| WHAT TO DO |
Make an exact copy of the listing so that no picture is carried over.

| DATA SEGMENT |

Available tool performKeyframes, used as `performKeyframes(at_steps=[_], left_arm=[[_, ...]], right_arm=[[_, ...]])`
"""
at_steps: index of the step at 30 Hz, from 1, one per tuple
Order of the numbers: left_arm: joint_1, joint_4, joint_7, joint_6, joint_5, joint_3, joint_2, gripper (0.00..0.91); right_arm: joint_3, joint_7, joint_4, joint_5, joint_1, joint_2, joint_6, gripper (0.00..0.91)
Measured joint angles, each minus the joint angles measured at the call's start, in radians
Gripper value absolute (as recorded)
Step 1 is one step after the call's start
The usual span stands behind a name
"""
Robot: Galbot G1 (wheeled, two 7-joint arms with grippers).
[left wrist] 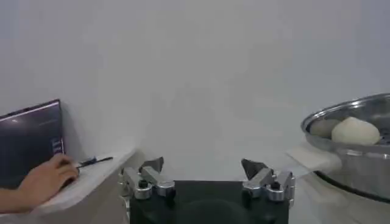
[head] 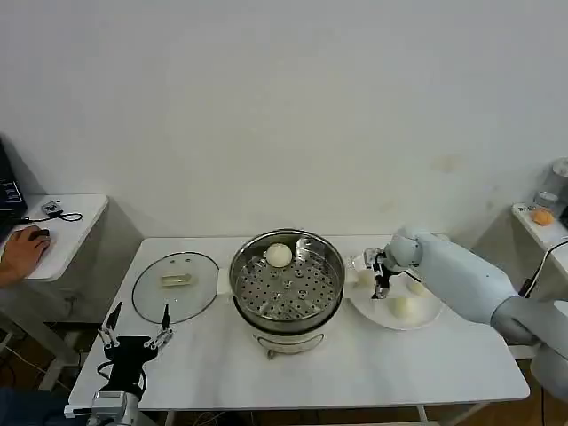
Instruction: Take steamed baozi put them in steamer then cover it.
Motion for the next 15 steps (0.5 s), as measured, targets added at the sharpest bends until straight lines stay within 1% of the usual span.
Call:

| ANSWER SECTION |
Available tool performKeyframes, used as `performKeyframes(at_steps=[_], left_arm=[[_, ...]], right_arm=[[_, ...]])`
"""
at_steps: index of the step at 30 Hz, from 1, one per tuple
Order of the numbers: left_arm: joint_1, joint_4, joint_7, joint_6, joint_5, joint_3, joint_2, gripper (0.00..0.91); right_arm: joint_3, joint_7, joint_4, joint_5, joint_1, joint_2, joint_6, gripper (0.00..0.91)
Measured joint angles, each minus the joint angles measured at the call's start, in radians
Gripper value absolute (as recorded)
Step 1 is one step after the call's start
The usual span stands behind a name
"""
Robot: Galbot G1 (wheeled, two 7-joint arms with grippers).
[left wrist] 
[head] 
Instruction: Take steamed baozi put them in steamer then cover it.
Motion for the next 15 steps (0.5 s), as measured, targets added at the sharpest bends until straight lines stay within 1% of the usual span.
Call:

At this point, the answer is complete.